---------- The records
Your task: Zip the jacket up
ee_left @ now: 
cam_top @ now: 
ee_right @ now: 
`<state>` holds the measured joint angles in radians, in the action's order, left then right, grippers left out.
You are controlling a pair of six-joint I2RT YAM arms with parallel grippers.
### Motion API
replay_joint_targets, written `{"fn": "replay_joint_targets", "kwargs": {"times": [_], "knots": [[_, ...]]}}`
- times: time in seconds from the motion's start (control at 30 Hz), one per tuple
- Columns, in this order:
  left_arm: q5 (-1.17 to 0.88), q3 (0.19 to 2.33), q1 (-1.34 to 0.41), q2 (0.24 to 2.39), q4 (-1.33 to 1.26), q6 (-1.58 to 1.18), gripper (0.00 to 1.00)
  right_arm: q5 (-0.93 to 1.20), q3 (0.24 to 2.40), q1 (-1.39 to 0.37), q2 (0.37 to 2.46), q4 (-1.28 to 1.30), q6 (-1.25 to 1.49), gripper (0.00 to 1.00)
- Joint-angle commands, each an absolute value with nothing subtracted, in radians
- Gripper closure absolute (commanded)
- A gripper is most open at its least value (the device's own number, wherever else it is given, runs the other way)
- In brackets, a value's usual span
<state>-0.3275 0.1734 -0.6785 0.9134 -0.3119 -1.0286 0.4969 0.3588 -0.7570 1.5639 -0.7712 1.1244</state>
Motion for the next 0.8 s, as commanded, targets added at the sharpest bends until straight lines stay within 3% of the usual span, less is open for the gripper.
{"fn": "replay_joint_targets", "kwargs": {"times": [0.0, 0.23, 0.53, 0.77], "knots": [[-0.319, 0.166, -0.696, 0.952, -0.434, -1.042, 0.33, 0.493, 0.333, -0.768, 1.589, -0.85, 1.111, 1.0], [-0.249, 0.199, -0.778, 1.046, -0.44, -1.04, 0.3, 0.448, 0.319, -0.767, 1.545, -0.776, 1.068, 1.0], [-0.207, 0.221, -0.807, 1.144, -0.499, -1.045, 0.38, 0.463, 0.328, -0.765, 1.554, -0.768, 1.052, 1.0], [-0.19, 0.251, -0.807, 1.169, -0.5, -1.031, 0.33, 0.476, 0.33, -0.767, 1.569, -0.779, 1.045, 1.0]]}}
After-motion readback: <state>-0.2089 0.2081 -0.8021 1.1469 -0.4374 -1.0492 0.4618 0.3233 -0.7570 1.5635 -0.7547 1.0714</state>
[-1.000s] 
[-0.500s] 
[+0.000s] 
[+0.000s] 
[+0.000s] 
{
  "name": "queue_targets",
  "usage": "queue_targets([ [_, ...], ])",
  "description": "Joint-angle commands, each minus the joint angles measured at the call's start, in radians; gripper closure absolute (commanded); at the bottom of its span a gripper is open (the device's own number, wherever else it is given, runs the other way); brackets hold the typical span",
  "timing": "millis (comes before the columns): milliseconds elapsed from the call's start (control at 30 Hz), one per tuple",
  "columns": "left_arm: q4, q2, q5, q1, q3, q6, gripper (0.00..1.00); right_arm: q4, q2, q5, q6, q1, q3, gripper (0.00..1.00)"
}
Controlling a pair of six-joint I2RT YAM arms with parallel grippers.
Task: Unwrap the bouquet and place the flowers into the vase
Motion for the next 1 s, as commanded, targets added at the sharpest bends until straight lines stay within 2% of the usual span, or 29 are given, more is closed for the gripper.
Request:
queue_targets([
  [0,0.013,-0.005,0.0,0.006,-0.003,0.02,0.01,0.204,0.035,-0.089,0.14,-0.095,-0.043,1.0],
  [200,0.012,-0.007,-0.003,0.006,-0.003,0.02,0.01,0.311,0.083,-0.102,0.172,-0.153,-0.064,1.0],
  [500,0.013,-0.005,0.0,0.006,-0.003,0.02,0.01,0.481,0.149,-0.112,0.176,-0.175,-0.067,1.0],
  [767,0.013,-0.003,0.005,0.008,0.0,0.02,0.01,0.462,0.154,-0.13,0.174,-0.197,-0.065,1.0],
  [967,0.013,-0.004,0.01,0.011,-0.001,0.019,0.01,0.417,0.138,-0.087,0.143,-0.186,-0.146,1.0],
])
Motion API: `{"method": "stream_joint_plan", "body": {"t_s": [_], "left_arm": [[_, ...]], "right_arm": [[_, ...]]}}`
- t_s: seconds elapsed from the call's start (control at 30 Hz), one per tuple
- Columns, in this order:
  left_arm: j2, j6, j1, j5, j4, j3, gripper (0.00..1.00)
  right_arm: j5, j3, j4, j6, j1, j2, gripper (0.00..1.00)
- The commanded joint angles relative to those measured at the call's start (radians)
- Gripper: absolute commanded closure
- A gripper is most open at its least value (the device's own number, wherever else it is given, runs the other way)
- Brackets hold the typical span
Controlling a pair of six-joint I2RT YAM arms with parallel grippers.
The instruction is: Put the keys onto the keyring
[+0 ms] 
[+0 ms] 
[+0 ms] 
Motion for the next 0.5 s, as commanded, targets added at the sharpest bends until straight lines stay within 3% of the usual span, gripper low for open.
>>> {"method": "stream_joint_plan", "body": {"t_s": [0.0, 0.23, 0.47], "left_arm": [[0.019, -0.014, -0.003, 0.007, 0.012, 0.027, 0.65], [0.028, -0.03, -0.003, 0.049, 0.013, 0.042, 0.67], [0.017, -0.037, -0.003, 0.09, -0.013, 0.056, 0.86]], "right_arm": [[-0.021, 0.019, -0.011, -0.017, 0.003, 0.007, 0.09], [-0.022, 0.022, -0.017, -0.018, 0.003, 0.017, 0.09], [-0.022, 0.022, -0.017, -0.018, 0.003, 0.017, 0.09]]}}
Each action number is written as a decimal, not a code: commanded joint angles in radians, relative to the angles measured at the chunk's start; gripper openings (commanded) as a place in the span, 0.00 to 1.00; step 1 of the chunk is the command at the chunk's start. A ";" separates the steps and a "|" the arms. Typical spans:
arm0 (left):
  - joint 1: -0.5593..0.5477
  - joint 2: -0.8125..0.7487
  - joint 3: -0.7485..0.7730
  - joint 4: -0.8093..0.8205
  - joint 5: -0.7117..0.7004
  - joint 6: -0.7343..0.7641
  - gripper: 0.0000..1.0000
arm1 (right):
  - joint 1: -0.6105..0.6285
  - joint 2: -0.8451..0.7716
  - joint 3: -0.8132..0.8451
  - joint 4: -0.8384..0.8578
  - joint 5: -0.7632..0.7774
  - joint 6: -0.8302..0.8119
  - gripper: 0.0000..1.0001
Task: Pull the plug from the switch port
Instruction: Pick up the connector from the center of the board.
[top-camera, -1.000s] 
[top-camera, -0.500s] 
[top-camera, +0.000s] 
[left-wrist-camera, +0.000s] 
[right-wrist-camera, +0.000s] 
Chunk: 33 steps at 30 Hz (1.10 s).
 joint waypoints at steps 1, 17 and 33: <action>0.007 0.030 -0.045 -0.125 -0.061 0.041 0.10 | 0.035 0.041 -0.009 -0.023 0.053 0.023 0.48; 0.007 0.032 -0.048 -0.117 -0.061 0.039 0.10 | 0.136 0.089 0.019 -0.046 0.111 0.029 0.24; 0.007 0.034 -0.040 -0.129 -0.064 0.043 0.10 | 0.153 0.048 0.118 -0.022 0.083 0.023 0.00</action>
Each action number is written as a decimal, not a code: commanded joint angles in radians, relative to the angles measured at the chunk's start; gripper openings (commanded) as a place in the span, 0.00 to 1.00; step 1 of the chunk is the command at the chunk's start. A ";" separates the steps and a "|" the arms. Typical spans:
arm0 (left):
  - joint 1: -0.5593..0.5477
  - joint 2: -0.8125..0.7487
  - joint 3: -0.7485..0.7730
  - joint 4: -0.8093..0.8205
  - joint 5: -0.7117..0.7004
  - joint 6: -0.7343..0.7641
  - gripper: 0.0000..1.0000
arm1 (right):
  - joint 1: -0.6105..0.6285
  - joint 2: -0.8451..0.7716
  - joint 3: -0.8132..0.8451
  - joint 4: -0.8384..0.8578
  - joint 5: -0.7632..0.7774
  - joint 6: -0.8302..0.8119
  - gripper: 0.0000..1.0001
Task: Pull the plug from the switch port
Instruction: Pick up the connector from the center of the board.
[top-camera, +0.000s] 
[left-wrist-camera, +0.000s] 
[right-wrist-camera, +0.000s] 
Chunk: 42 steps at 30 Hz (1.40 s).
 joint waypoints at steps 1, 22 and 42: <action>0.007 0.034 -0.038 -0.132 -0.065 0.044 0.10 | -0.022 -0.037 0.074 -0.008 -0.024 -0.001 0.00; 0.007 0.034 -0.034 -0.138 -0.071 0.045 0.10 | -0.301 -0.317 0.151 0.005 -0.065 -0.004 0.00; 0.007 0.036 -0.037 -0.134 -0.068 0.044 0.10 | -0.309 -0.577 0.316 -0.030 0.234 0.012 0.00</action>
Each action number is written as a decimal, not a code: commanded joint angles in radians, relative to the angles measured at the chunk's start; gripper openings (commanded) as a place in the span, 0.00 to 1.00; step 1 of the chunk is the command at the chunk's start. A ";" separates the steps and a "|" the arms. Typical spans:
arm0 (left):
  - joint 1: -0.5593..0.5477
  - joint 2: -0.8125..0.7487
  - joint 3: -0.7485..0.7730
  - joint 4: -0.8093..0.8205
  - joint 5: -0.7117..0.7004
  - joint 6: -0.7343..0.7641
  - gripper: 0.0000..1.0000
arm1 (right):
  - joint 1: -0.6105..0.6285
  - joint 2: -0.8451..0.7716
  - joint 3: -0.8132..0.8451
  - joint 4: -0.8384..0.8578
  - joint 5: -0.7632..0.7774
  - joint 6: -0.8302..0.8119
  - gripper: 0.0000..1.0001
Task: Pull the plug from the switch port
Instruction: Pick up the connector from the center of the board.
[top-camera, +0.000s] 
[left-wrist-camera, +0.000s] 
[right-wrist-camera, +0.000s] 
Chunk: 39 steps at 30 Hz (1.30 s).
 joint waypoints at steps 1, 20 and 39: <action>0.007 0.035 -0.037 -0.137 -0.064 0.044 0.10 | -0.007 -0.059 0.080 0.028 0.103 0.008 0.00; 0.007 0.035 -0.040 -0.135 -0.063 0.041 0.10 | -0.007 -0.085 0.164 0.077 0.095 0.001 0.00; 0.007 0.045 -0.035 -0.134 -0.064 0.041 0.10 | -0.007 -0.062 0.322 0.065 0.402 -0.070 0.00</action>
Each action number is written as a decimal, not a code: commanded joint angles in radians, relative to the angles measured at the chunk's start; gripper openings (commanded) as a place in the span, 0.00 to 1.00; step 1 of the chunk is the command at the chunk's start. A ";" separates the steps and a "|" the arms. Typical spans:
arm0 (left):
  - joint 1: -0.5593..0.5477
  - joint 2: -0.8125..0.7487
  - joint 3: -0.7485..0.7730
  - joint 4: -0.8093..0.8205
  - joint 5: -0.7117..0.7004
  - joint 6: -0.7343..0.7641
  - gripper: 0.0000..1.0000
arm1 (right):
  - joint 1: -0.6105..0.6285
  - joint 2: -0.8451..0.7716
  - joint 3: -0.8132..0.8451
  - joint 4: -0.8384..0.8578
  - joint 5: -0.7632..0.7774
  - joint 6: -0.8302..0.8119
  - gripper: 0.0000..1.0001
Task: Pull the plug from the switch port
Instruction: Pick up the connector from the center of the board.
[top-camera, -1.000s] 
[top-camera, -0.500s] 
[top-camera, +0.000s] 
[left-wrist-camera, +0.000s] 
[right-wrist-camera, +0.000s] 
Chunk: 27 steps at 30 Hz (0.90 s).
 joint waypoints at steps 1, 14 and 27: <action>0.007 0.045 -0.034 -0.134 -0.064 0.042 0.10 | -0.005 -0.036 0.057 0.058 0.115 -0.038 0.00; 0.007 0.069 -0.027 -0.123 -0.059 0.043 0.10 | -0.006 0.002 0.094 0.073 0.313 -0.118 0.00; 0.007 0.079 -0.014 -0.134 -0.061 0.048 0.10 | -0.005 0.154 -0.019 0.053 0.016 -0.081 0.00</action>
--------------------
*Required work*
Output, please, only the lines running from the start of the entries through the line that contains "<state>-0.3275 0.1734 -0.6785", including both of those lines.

*Solution*
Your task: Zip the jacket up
ee_left @ now: 
cam_top @ now: 
ee_right @ now: 
`<state>` holds the measured joint angles in radians, in the action's order, left then right, grippers left out.
You are controlling a pair of six-joint I2RT YAM arms with parallel grippers.
### Motion API
replay_joint_targets, written `{"fn": "replay_joint_targets", "kwargs": {"times": [_], "knots": [[_, ...]]}}`
- times: time in seconds from the motion's start (control at 30 Hz), one per tuple
- Columns, in this order:
  left_arm: q5 (-1.17 to 0.88), q3 (0.19 to 2.33), q1 (-1.34 to 0.41), q2 (0.24 to 2.39), q4 (-1.33 to 1.26), q6 (-1.58 to 1.18), gripper (0.00 to 1.00)
  right_arm: q5 (-0.93 to 1.20), q3 (0.24 to 2.40), q1 (-1.39 to 0.37), q2 (0.37 to 2.46), q4 (-1.28 to 1.30), q6 (-1.25 to 1.49), gripper (0.00 to 1.00)
- Joint-angle commands, each an absolute value with nothing subtracted, in radians
- Gripper closure absolute (commanded)
- A gripper is most open at its least value (the device's own number, wherever else it is given, runs the other way)
- In brackets, a value's usual span
<state>-0.3275 0.1734 -0.6785 0.9134 -0.3119 -1.0286 0.4969 0.3588 -0.7570 1.5639 -0.7712 1.1244</state>

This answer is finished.